Once these improvements have been made, a lot of diseases, like the hepatitis B, will benefit from this liver-on-chip. Other diseases have already been tested on this kind of microdevice. This is the case for the Nonalcoholic fatty liver disease (NAFLD), which is the most common liver disorder in developed countries [13]. The biggest complication coming from NAFLD is hepatocellular carcinoma, which is ranked as the third highest cause of cancer-related death. An early diagnosis of NAFLD would help the identification of this potential risk factor. Manuele Gori and al., successfully used a liver-on-chip approach to study this disease [14].

Another promising ongoing research was stated by Khazali AS and al., [15] by using liver-on-chip platforms to target liver metastases in order to improve the patient’s outcome.

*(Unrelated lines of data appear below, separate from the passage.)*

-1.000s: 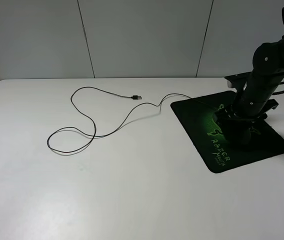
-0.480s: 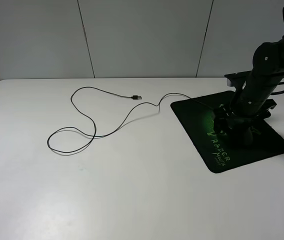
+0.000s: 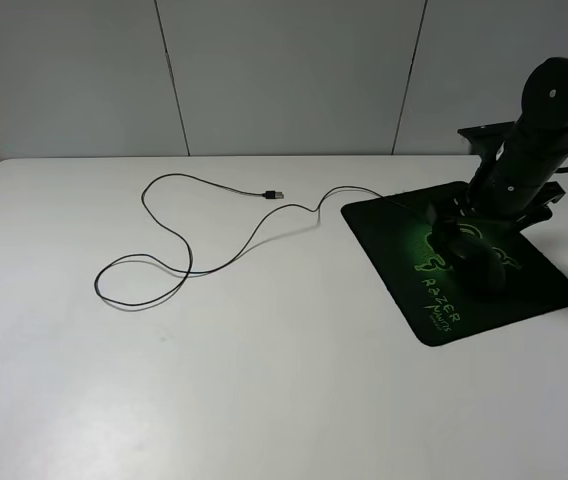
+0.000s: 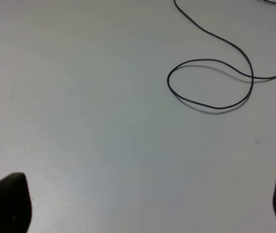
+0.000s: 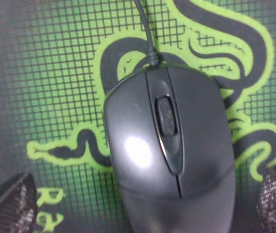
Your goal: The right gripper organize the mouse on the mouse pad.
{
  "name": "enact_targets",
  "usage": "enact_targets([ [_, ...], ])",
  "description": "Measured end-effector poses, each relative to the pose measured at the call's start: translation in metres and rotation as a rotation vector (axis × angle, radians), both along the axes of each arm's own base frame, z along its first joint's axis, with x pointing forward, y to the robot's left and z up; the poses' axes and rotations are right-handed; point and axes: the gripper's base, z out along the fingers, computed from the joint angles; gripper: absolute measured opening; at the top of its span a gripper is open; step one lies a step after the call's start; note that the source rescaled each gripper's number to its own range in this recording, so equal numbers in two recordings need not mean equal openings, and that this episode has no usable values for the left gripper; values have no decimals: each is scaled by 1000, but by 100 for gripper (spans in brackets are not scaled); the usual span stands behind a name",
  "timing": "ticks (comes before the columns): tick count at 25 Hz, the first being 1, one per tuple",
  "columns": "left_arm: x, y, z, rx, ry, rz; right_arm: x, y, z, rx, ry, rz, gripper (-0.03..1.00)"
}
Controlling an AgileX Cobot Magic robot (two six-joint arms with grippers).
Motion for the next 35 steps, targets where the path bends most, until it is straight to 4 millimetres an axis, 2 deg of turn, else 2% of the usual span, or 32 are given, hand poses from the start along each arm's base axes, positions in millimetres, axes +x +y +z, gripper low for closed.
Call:
enact_targets([
  [10, 0, 0, 0, 0, 0, 0, -32, -4, 64, 12, -13, -13, 100],
  [23, 0, 0, 0, 0, 0, 0, -86, -10, 115, 16, 98, -22, 100],
  [27, 0, 0, 0, 0, 0, 0, -104, -13, 133, 19, 83, -24, 100],
  [30, 0, 0, 0, 0, 0, 0, -122, -15, 146, 34, 27, -28, 100],
  [35, 0, 0, 0, 0, 0, 0, -169, -21, 161, 61, -78, -41, 100],
])
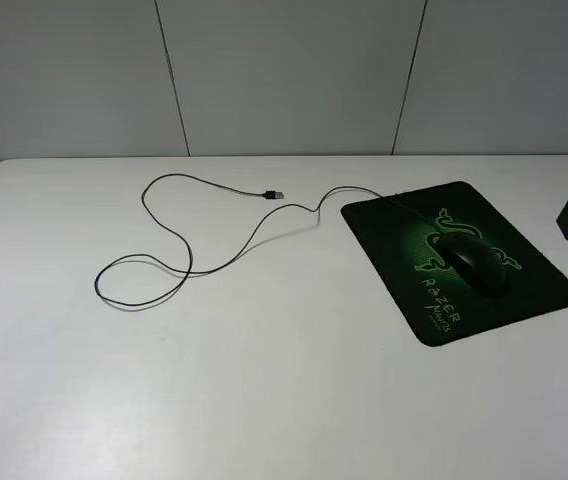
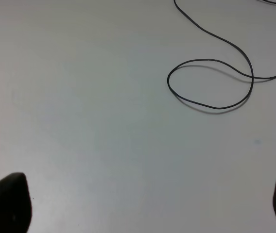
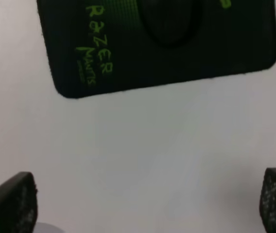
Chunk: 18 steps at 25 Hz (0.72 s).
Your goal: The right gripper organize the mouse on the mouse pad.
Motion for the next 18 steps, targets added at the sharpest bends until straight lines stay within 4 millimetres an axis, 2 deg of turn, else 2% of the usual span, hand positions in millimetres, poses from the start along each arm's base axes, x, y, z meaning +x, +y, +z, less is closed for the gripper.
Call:
enact_targets([
  [5, 0, 0, 0, 0, 0, 0, -50, -7, 14, 26, -147, -4, 100],
  [11, 0, 0, 0, 0, 0, 0, -117, -17, 33, 65, -408, -5, 100],
  [15, 0, 0, 0, 0, 0, 0, -152, -22, 32, 84, -533, -4, 100],
  [18, 0, 0, 0, 0, 0, 0, -169, -24, 22, 90, -581, -4, 100],
])
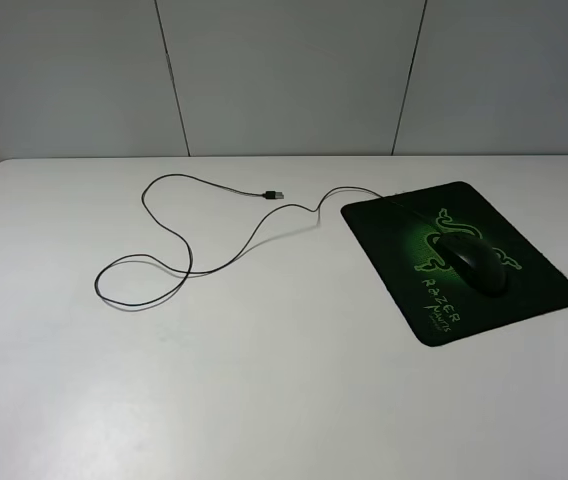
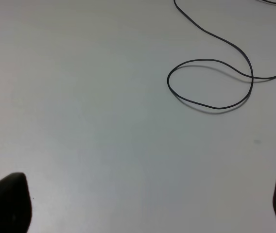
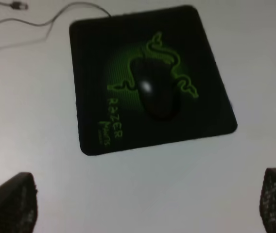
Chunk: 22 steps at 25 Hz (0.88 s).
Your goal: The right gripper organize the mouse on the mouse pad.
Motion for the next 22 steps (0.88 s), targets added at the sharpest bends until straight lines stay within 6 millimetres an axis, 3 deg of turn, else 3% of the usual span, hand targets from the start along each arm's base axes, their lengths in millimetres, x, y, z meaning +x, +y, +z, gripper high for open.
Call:
enact_targets([
  [11, 0, 0, 0, 0, 0, 0, -18, -2, -70, 4, -38, -30, 100],
  [15, 0, 0, 0, 0, 0, 0, -18, -3, -66, 6, -161, -90, 100],
  [22, 0, 0, 0, 0, 0, 0, -12, -3, -73, -1, -167, -113, 100],
])
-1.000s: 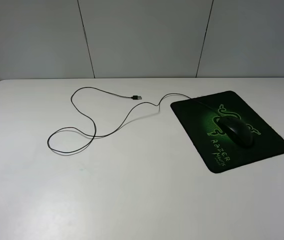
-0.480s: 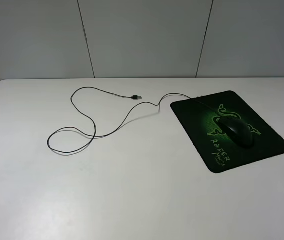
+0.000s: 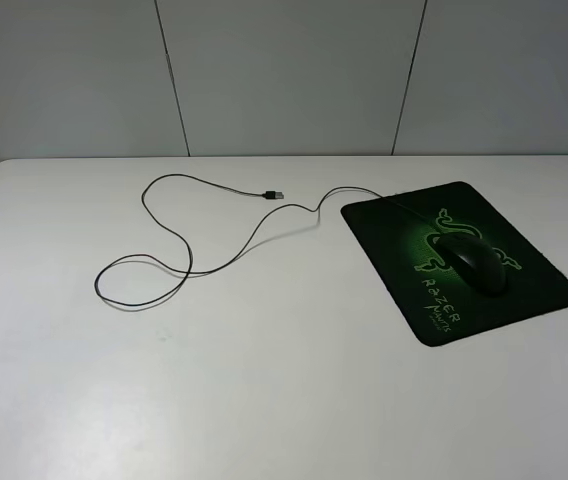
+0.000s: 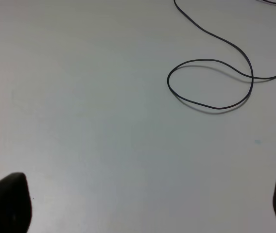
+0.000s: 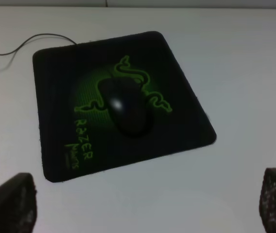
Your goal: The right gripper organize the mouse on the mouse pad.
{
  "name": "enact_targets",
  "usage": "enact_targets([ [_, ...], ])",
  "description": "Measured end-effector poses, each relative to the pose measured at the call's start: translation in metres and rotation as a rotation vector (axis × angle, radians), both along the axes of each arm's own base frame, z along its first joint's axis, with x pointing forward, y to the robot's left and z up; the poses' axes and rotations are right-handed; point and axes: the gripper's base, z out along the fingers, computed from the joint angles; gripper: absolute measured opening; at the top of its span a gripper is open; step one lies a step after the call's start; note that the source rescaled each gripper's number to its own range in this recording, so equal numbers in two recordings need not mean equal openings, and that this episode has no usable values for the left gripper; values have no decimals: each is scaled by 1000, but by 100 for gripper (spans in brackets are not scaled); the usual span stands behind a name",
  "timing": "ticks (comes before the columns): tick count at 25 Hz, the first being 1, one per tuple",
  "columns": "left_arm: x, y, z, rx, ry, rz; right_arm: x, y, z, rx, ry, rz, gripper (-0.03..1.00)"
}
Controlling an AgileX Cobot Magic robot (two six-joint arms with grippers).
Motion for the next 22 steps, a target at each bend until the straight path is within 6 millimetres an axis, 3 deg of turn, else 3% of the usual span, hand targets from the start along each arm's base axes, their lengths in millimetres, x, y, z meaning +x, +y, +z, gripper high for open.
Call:
enact_targets([
  [22, 0, 0, 0, 0, 0, 0, 0, 0, 0, 0, 0, -1, 100],
])
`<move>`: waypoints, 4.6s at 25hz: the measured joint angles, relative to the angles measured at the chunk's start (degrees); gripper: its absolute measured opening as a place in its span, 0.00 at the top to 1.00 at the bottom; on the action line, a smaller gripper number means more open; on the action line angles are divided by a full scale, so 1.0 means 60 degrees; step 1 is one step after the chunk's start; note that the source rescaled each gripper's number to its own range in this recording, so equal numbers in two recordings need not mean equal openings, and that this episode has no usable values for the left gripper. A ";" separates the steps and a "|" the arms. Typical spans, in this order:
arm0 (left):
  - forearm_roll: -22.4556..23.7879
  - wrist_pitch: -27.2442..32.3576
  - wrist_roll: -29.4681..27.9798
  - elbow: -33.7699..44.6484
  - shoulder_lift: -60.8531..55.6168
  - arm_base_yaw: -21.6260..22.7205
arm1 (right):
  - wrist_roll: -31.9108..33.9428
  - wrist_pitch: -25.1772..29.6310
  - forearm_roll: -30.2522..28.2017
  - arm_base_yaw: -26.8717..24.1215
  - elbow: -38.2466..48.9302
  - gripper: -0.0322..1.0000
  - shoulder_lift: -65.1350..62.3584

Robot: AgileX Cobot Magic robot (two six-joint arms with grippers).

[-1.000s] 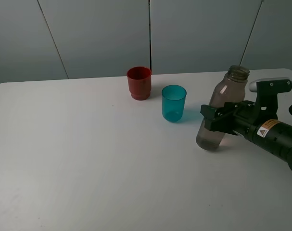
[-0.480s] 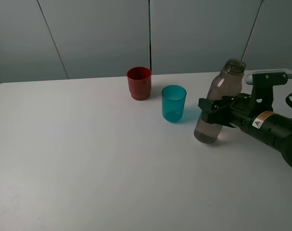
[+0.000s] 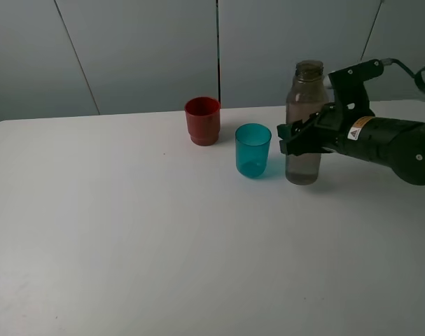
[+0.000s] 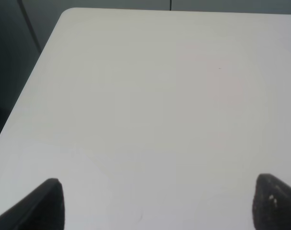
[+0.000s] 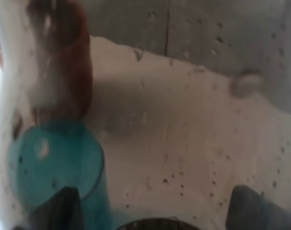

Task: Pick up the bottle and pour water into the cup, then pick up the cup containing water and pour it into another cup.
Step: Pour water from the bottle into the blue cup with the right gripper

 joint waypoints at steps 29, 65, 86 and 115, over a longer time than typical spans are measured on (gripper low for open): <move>0.0000 0.0000 0.0000 0.0000 0.0000 0.0000 | -0.6196 0.3706 -0.0578 0.0000 -0.2317 0.96 -0.0015; 0.0000 0.0000 0.0000 0.0000 0.0000 0.0000 | -0.8867 0.5122 -0.0580 0.0000 -0.3469 0.96 0.0689; 0.0000 0.0000 0.0000 0.0000 0.0000 0.0000 | -0.9551 0.4913 -0.2324 0.0000 -0.4024 0.96 0.0882; 0.0000 0.0000 0.0000 0.0000 0.0000 0.0000 | -0.9948 0.4880 -0.3723 0.0000 -0.4881 0.96 0.1449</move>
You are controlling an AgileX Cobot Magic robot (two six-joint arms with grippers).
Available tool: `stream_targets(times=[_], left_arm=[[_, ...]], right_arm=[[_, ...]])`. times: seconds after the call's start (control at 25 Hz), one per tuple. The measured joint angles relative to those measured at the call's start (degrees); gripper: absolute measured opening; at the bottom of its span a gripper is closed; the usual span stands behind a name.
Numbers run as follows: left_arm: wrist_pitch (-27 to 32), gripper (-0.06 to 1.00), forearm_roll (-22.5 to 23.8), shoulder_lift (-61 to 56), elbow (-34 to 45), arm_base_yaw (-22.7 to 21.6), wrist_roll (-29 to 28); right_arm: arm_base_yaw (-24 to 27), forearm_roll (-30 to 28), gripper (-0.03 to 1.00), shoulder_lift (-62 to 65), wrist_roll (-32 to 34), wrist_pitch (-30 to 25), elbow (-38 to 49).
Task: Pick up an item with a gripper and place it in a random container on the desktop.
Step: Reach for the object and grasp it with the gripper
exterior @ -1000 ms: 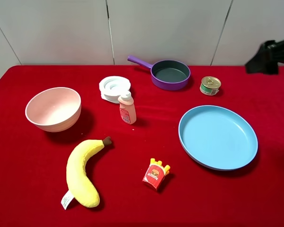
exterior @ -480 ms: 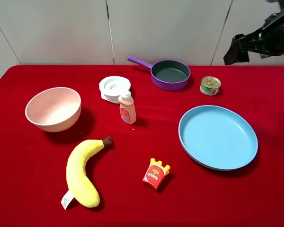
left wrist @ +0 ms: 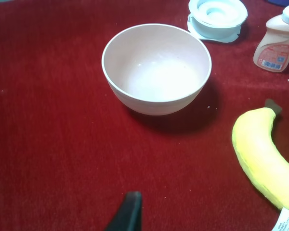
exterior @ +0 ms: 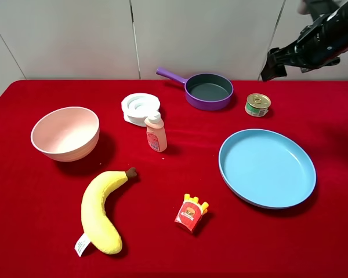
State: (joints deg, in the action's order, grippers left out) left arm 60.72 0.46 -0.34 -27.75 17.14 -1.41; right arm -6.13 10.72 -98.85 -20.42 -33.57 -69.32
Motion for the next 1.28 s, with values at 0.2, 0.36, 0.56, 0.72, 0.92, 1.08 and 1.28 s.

Finally, the idea of a connected liver-on-a-chip, together with a gut-on-a-chip, would provide a promising technology, giving a more global vision about the way a xenobiotic is washed out the body (first-pass effect).


[1] Natalie Angier, “Physiologie. Le foie, cet organe à tout faire”, Courrier international (The New York Times),‎ 13 juillet 2017

[2] Navarro VJ, Senior JR. Drug-related hepatotoxicity. N Engl J Med. 2006;354:731–739.

[3] Hepatitis B Fact sheet N°204. July 2014. Retrieved 4 November 2014

[4] Toxicol Res (Camb). 2013 Jan 1;2(1):23-39. Epub 2012 Nov 23. In vitro models for liver toxicity testing. Soldatow VY, Lecluyse EL, Griffith LG, Rusyn I.

[5] “the cure – liver on a chip”,

[6] Weng YS, Chang SF, Shih MC, Tseng SH, Lai CH, 2017 Jul 21. doi: 10.1002/adma.201701545. Scaffold-Free Liver-On-A-Chip with Multiscale Organotypic Cultures.

[7] M. Trauner, J. L. Boyer, Physiol. Rev. 2003, 83, 633

[8] A. Esteller. World J. Gastroenterol. 2008, 14, 5641.

[9] E. M. Huisman, T. V. Dillen, P. R. Onck, E. V. Giessen, Phys. Rev. Lett. 2007, 99, 208,103.

[10] L. Lanzetti, Curr. Opin. Cell Biol. 2007, 19, 453.

[11] J. D. Humphrey, E. R. Dufresne, M. A. Schwartz, Nat. Rev. Mol. Cell Biol. 2015, 15, 802.

[12] E. L. LeCluyse, R. P. Witek, M. E. Andersen, M. J. Powers, Crit. Rev. Toxicol. 2012, 42, 501.

[13] Rinella ME, June 2015, Nonalcoholic fatty liver disease: a systematic review.

[14] Manuele Gori, Maria Chiara Simonelli, Sara Maria Giannitelli, Luca Businaro, Marcella Trombetta, and Alberto Rainer, 2016, Investigating Nonalcoholic Fatty Liver Disease in a Liver-on-a-Chip Microfluidic Device

[15] A. S. Khazali, A. M. Clark, A. Wells, June 2017, A Pathway to Personalizing Therapy for Metastases Using Liver-on-a-Chip Platforms.